Le paysage autour de la ferme de Toufik Bahji s’est métamorphosé en quelques semaines. « L’eau est revenue et, avec elle, l’herbe, luxuriante », se réjouit l’agriculteur marocain de 56 ans, devant l’immensité verte de la plaine de Tighza, dans la région de Béni Mellal-Khenifra, où il cultive 150 hectares de céréales et élève près de 450 moutons. Son sourire creuse de grandes rides au coin de ses yeux. Sept ans qu’il n’avait pas vu ses parcelles donner autant.

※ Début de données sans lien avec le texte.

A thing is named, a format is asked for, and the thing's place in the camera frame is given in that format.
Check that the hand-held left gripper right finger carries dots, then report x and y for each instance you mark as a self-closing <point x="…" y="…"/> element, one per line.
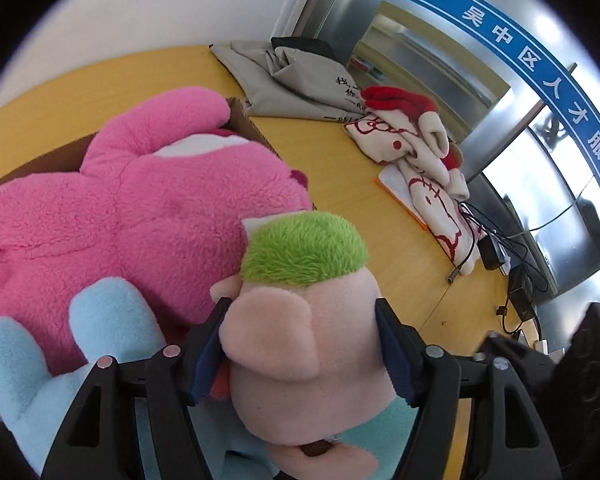
<point x="397" y="355"/>

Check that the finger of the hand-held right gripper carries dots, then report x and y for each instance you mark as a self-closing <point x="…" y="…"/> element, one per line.
<point x="525" y="352"/>

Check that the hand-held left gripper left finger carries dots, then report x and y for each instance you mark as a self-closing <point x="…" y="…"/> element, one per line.
<point x="205" y="360"/>

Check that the green-haired plush doll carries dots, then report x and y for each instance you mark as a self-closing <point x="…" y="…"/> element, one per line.
<point x="290" y="330"/>

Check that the large pink plush bear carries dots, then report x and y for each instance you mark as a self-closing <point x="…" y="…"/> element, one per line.
<point x="130" y="200"/>

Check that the light blue plush toy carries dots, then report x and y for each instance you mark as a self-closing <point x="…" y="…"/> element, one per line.
<point x="25" y="360"/>

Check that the brown cardboard box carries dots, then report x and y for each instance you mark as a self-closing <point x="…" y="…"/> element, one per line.
<point x="252" y="132"/>

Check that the black power adapter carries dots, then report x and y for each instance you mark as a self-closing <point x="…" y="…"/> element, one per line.
<point x="494" y="252"/>
<point x="522" y="295"/>

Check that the white mat with orange edge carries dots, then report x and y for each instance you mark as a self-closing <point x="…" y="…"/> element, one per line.
<point x="395" y="187"/>

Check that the cream and red plush garment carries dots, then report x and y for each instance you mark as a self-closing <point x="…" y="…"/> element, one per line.
<point x="420" y="160"/>

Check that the grey fabric bag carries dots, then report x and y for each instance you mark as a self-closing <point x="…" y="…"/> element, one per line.
<point x="290" y="85"/>

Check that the blue banner strip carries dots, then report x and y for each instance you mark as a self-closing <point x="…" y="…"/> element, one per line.
<point x="540" y="55"/>

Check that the metal frame glass door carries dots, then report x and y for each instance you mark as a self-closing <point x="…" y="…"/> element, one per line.
<point x="430" y="35"/>

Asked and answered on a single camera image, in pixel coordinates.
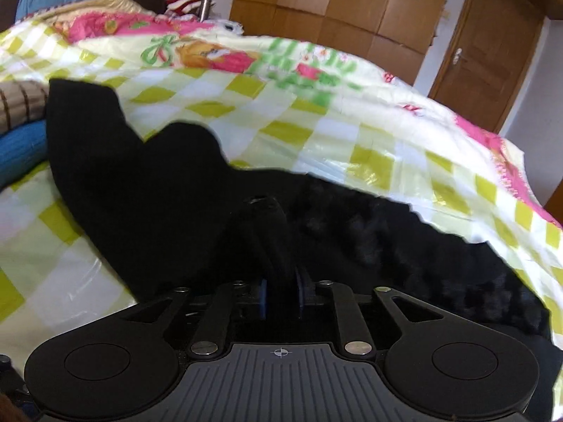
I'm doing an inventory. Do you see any blue pillow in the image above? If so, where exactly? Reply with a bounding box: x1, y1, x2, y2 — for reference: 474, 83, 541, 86
15, 0, 98, 23

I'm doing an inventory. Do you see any red white striped cloth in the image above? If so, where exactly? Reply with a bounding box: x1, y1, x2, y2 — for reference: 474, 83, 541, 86
165, 0, 216, 19

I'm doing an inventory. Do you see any blue knitted cloth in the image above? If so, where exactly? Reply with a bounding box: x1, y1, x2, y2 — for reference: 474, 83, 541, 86
0, 121, 49, 187

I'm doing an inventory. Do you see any checked floral blanket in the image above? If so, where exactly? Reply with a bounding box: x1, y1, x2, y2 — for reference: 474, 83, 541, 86
0, 0, 563, 354

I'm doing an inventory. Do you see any wooden door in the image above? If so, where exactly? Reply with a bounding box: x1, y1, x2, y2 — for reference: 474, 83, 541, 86
429, 0, 546, 135

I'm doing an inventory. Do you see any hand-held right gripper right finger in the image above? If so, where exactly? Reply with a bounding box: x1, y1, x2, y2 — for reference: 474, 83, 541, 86
294, 267, 445, 357

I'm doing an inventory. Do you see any wooden wardrobe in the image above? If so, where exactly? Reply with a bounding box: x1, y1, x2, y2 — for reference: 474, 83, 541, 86
229, 0, 455, 86

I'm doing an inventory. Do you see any black garment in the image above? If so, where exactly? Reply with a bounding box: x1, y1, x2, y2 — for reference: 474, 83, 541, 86
46, 77, 552, 344

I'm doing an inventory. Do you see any brown striped cloth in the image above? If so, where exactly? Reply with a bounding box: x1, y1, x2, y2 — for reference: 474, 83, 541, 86
0, 81, 49, 135

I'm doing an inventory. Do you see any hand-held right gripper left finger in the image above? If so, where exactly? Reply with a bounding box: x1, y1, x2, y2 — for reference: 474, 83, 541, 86
125, 278, 270, 358

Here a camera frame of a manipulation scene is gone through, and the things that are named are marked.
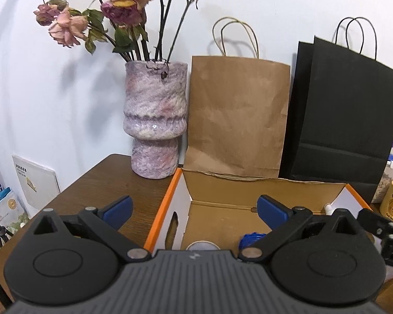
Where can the pink mottled vase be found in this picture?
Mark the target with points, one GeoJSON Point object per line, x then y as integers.
{"type": "Point", "coordinates": [155, 111]}

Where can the cardboard box orange edges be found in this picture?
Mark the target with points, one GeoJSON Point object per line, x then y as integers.
{"type": "Point", "coordinates": [222, 189]}

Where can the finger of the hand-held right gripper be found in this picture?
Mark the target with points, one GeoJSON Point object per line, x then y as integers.
{"type": "Point", "coordinates": [376, 220]}

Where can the dried rose bouquet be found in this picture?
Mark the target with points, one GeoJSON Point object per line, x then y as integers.
{"type": "Point", "coordinates": [122, 9]}

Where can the brown paper bag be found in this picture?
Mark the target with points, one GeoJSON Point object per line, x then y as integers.
{"type": "Point", "coordinates": [239, 114]}

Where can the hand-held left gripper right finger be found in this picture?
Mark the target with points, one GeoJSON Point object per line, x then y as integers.
{"type": "Point", "coordinates": [271, 212]}

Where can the blue plastic object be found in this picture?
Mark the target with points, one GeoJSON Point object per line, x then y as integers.
{"type": "Point", "coordinates": [249, 240]}

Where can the clear pet food container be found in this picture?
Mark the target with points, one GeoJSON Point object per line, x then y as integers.
{"type": "Point", "coordinates": [388, 180]}

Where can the black paper bag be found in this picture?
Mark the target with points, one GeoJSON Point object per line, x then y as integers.
{"type": "Point", "coordinates": [344, 114]}

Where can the yellow bear mug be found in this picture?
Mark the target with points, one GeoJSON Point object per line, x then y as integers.
{"type": "Point", "coordinates": [391, 202]}

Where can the white board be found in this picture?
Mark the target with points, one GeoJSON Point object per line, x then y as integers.
{"type": "Point", "coordinates": [36, 183]}

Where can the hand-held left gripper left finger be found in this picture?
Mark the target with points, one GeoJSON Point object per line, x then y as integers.
{"type": "Point", "coordinates": [119, 211]}

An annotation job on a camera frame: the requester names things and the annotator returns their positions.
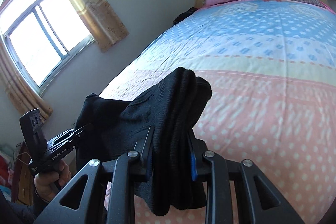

« Depuis des années, le paysage se réduisait à de la terre et des pierres, alors là ce n’est pas la Suisse, mais presque », plaisante-t-il, sous un ciel bas saturé de nuages qui menacent d’éclater. Alors que les pluies exceptionnelles de janvier et février ont provoqué des inondations massives dans le nord Maroc et conduit à l’évacuation de près de 150 000 personnes de la ville de Ksar El-Kébir, les averses ont été salvatrices pour les agriculteurs de la périphérie de Meknès, à 130 kilomètres au Sud.
Depuis décembre 2025, plus de 600 millimètres de précipitations ont nourri les terres semi-arides de cette région du Moyen Atlas, contre 230 millimètres début 2025 et 190 millimètres début 2024. De quoi revigorer des sols appauvris par sept années de sécheresse et relancer la culture des céréales – essentiellement du blé tendre et dur, ainsi que de l’orge –, dominante dans la région.